In order to avoid these ineffective conversations, Hess recommends making chance connections through "roundabout meetings." These meetings still happen by chance, but they occur as a leader walks around an office from employee to employee. These interactions tend to be more effective for building connections because the leader is proactive and can drive conversations to discuss their employees' internal motivations and long-term goals.

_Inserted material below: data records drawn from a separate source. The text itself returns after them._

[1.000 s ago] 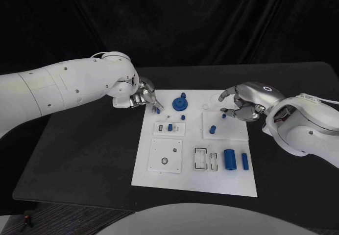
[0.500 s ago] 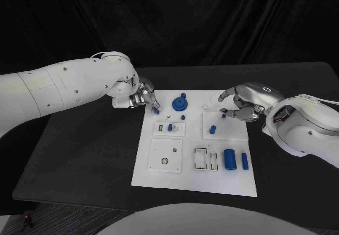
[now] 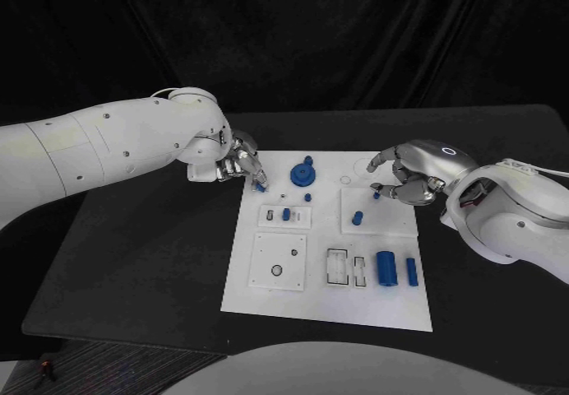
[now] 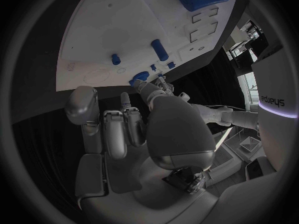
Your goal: Assemble the parts on the task board
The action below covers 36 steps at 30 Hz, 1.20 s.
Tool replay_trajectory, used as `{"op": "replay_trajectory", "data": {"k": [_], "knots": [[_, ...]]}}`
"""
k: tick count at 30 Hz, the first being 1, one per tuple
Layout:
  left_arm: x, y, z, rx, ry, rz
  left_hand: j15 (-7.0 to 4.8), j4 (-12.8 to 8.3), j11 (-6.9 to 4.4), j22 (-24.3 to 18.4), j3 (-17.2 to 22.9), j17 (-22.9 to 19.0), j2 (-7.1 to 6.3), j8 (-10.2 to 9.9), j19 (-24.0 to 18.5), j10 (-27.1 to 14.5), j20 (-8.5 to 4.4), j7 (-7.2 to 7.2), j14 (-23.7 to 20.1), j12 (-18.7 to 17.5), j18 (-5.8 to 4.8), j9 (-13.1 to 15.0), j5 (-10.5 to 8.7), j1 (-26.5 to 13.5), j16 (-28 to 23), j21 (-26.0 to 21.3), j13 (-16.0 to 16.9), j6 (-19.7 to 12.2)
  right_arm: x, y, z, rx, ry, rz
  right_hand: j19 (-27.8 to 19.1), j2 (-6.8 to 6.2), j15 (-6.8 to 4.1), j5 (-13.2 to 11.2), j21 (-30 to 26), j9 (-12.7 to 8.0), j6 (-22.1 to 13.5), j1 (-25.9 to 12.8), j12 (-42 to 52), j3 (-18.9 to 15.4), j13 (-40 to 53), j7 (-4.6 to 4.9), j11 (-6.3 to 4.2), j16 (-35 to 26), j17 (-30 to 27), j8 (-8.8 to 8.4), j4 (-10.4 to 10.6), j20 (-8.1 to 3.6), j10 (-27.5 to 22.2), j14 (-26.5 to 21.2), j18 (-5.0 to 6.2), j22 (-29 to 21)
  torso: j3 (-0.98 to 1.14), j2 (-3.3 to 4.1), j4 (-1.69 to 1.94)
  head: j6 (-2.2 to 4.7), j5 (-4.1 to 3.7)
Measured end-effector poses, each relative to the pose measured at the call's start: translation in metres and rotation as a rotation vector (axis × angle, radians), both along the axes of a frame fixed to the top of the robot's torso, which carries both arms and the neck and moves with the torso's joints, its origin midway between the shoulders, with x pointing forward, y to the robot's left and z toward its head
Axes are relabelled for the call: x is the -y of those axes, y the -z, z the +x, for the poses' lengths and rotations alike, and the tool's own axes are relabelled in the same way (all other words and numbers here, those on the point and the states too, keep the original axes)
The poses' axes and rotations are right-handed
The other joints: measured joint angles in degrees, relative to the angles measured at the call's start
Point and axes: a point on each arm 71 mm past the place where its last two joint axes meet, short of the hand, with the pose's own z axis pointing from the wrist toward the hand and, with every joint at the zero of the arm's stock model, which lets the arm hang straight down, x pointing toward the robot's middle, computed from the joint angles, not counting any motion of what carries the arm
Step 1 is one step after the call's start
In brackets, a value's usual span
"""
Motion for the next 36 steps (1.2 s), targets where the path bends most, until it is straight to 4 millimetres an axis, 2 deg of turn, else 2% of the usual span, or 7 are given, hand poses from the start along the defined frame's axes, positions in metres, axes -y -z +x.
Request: {"op": "replay_trajectory", "data": {"k": [7, 8, 15, 22, 30, 36], "knots": [[0.002, 0.0, -0.002, -0.016, -0.007, -0.023, 0.0, 1.0, 0.0, 0.0, 1.1, 0.0, -0.85, 0.0, 0.0, 0.0, 0.0, 0.02, 0.0, -0.4, 0.0, 0.5, 1.66, -0.8, 0.0, -0.2, 0.0, 0.0, 0.0, 0.0, 0.0, -0.001, 0.0, 0.0, 0.0, 0.0, 0.0, 0.0, -0.1, -0.1, 0.0, 0.0, 0.0, 0.1, 0.0, 0.0, 0.0, 0.0, 0.0, 0.0, -0.1, 0.0, 0.0, 0.0, 0.0, 0.0, 0.01, -0.01, 0.0, 0.0, 0.02], [0.002, 0.0, -0.003, -0.02, -0.008, -0.028, 0.0, 0.1, 0.0, 0.0, 2.2, 0.0, -0.9, 0.0, 0.0, 0.0, 0.0, 0.11, 0.0, -0.4, 0.0, 0.6, 1.71, -0.9, 0.0, -0.2, 0.0, 0.1, 0.0, 0.0, 0.0, -0.001, 0.0, 0.0, 0.0, 0.0, 0.0, 0.2, -0.2, 0.0, 0.0, 0.0, 0.0, 0.1, 0.0, 0.0, 0.0, -0.2, 0.0, 0.0, -0.1, 0.0, 0.0, 0.0, 0.0, 0.0, 0.01, -0.01, 0.0, 0.0, 0.02], [0.003, 0.001, -0.012, -0.035, -0.015, -0.057, 0.0, 0.2, 0.0, 0.0, 2.6, 0.0, -0.81, 0.0, 0.0, 0.0, 0.0, 0.08, 0.0, -0.4, 0.0, 0.7, 2.49, -1.3, 0.0, -0.2, 0.0, 0.1, 0.001, 0.0, 0.0, -0.002, 0.002, -0.001, 0.0, 0.0, 0.0, 0.2, -0.2, 0.0, 0.0, 0.0, 0.0, 0.1, 0.0, 0.0, 0.0, -0.2, 0.0, 0.0, -0.1, 0.0, 0.0, 0.0, 0.0, 0.0, 0.01, -0.01, -0.01, 0.0, -0.02], [0.001, 0.001, -0.029, -0.034, -0.03, -0.08, 0.0, 0.9, 0.0, 0.0, 3.3, 0.0, -0.66, -0.2, 0.0, 0.0, 0.0, 0.09, 0.0, -0.7, 0.0, 0.9, 3.6, -2.2, 0.0, -0.2, 0.0, 0.1, 0.002, 0.0, -0.001, -0.003, 0.005, -0.001, 0.0, 0.0, 0.0, 0.2, -0.2, 0.0, 0.0, 0.0, 0.0, 0.1, 0.0, 0.0, 0.0, -0.2, 0.0, 0.0, -0.1, 0.0, 0.0, 0.0, 0.0, 0.0, 0.03, -0.01, -0.01, 0.0, -0.13], [0.001, -0.002, -0.051, -0.005, -0.036, -0.097, 0.01, 0.4, 0.0, 0.0, 4.1, 0.0, -0.75, -0.2, 0.0, 0.0, 0.01, 0.14, 0.0, -0.6, 0.0, 0.8, 4.0, -2.4, 0.0, -0.2, 0.0, 0.0, 0.004, 0.0, -0.002, -0.003, 0.009, -0.001, 0.0, 0.0, 0.0, 0.2, -0.2, -0.1, 0.0, 0.0, 0.0, 0.3, 0.0, 0.0, 0.0, -0.2, 0.0, 0.0, 0.0, 0.0, 0.0, 0.0, 0.0, 0.0, 0.03, 0.02, -0.01, 0.0, 0.05], [0.002, -0.003, -0.058, 0.024, -0.04, -0.097, 0.01, 0.5, 0.0, 0.0, 4.1, 0.0, -0.9, -0.2, 0.0, 0.0, 0.01, 0.23, 0.0, -0.6, 0.0, 0.8, 4.06, -2.6, 0.0, -0.2, 0.0, 0.0, 0.004, 0.0, -0.002, -0.003, 0.01, -0.001, 0.0, 0.0, 0.0, 0.2, -0.2, -0.1, 0.0, 0.0, 0.0, 0.3, 0.0, 0.0, 0.0, -0.2, 0.0, 0.0, 0.0, 0.0, 0.0, 0.0, 0.0, 0.0, 0.04, 0.02, 0.0, 0.0, 0.34]]}}
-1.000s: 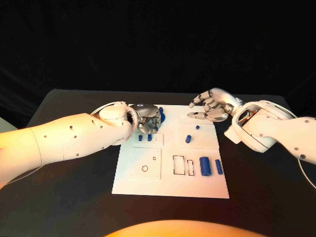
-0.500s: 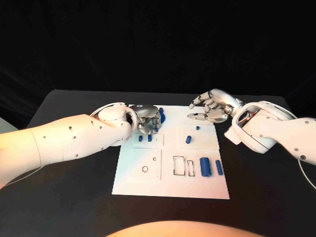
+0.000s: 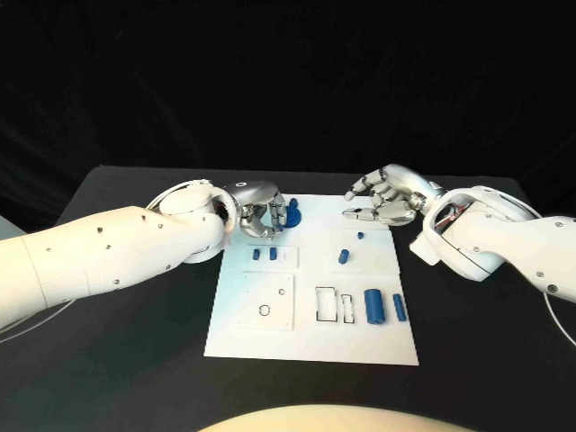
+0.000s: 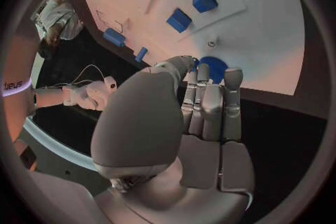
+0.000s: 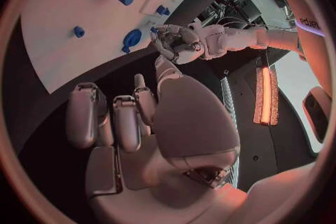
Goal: Assemble the parts on the task board
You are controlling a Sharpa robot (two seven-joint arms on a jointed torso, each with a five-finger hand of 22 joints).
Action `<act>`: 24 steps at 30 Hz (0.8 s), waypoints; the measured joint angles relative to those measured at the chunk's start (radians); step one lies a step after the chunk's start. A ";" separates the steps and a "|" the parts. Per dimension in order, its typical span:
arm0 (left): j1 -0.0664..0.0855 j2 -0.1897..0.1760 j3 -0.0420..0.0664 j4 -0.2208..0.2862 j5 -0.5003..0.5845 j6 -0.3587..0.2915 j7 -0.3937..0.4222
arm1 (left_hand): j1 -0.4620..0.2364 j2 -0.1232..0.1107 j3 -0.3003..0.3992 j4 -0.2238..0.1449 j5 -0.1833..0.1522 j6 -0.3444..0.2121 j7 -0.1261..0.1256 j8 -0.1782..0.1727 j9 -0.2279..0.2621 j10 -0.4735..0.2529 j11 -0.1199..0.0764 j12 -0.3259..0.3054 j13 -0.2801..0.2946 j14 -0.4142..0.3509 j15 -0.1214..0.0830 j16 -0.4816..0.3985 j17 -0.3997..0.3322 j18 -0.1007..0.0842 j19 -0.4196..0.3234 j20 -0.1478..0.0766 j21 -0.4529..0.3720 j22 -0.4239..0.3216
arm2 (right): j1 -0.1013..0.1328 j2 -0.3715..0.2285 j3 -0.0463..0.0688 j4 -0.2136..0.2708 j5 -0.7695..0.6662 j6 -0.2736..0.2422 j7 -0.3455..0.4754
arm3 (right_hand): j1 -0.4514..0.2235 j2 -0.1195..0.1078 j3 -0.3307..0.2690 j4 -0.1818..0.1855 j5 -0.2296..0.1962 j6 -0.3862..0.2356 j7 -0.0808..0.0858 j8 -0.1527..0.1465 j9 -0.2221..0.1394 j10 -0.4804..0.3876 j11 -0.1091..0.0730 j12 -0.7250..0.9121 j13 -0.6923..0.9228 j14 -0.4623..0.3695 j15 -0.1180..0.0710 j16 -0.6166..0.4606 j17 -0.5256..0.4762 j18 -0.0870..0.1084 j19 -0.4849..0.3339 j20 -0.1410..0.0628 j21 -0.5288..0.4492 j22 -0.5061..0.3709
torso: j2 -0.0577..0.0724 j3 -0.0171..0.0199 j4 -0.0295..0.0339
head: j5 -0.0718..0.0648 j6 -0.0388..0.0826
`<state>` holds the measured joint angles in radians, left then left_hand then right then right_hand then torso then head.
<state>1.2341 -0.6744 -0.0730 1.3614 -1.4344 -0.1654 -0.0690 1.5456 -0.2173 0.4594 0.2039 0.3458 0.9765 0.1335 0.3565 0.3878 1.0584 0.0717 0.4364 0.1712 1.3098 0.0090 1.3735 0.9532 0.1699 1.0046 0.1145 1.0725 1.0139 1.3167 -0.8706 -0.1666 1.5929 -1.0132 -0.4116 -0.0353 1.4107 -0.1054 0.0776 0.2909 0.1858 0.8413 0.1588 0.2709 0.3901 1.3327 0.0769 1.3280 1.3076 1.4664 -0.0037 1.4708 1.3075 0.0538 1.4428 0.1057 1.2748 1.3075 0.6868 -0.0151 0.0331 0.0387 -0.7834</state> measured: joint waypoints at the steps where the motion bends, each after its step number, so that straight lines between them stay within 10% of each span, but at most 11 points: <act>1: 0.000 -0.008 0.002 0.006 0.003 0.000 0.000 | 0.000 0.000 0.000 0.000 0.000 0.001 -0.001 0.000 0.000 0.000 0.000 0.000 0.000 0.000 0.000 0.000 0.000 0.000 0.000 0.000 0.000 0.000 | 0.000 0.000 0.000 0.000 0.000 0.000 0.000 | 0.000 0.000 0.000 0.000 0.000 0.000 0.000 0.000 0.000 0.000 0.000 0.000 0.000 0.000 0.000 0.000 0.000 0.000 0.000 0.000 0.000 0.000 | 0.000 0.0000 0.0004 | 0.001 0.000; 24: -0.001 -0.032 -0.001 -0.003 0.037 0.035 -0.017 | 0.000 0.000 0.000 0.000 -0.001 0.005 0.002 -0.003 0.002 0.006 0.001 -0.008 0.000 0.004 0.000 0.002 0.007 0.000 0.007 0.000 0.006 0.008 | 0.000 -0.002 0.000 0.000 0.000 0.001 -0.002 | 0.000 0.000 0.000 0.000 0.000 0.000 0.000 0.000 0.000 0.000 0.000 0.000 0.000 0.000 0.000 0.000 0.000 0.000 0.000 0.000 0.000 0.000 | 0.003 -0.0012 -0.0011 | 0.009 -0.003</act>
<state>1.2335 -0.7066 -0.0742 1.3586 -1.3970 -0.1305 -0.0856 1.5457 -0.2174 0.4593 0.2040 0.3447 0.9815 0.1358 0.3537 0.3894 1.0640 0.0730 0.4288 0.1714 1.3139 0.0093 1.3759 0.9605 0.1698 1.0117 0.1145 1.0787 1.0215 1.3167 -0.8724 -0.1667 1.5931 -1.0137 -0.4104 -0.0371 1.4107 -0.1054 0.0776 0.2909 0.1858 0.8414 0.1588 0.2708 0.3902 1.3327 0.0769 1.3280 1.3074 1.4664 -0.0037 1.4708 1.3074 0.0539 1.4428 0.1058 1.2749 1.3073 0.6898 -0.0163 0.0320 0.0480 -0.7865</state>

Alternatively, conscious connections occur when both parties are proactively choosing to meet. The connections include scheduled, preplanned meetings between the employer and employee. In the webinar, Hess argues in favor of conscious connections rather than chance ones. Conscious connections allow both parties to arrive prepared with discussion points and thoughtful observations about their work life and career trajectory. Additionally, time doesn't have to be made for conscious connections. If these meetings are recurring events on a calendar, both individuals can plan for them in advance with some regularity.
Tackle Conversations With Purpose
However employees and employers choose to meet, managers should come prepared. Hess recommends that leaders try to tap into what makes their employees satisfied, energized and productive. This answer gives employers insights into an employee's internal motivators.
For example, if your employee describes their motivators as 'learning new things,' you know they thrive in environments where they are constantly challenging themselves. Or, an employee may derive motivation from 'making a difference for the people they serve' or 'problem-solving.' A leader can then use this information to move that employee into a position or department where they are managing workers and workplace culture more regularly. Regardless of the answer, it's important to use an employee's internal motivators to find more engaging opportunities that support more of what they want to do.
Leaders should also be sure to search for both external and internal motivators during conversations with direct reports. It's easy for an employee to offer only external motivators, like 'I feel energized and productive when other people are doing their job' or 'I feel energized and productive when we are properly staffed.' If this is the case, leaders will need to dig deeper to find out their employee's internal motivators. Without recognizing what internally drives an employee, leaders cannot effectively avoid disengagement.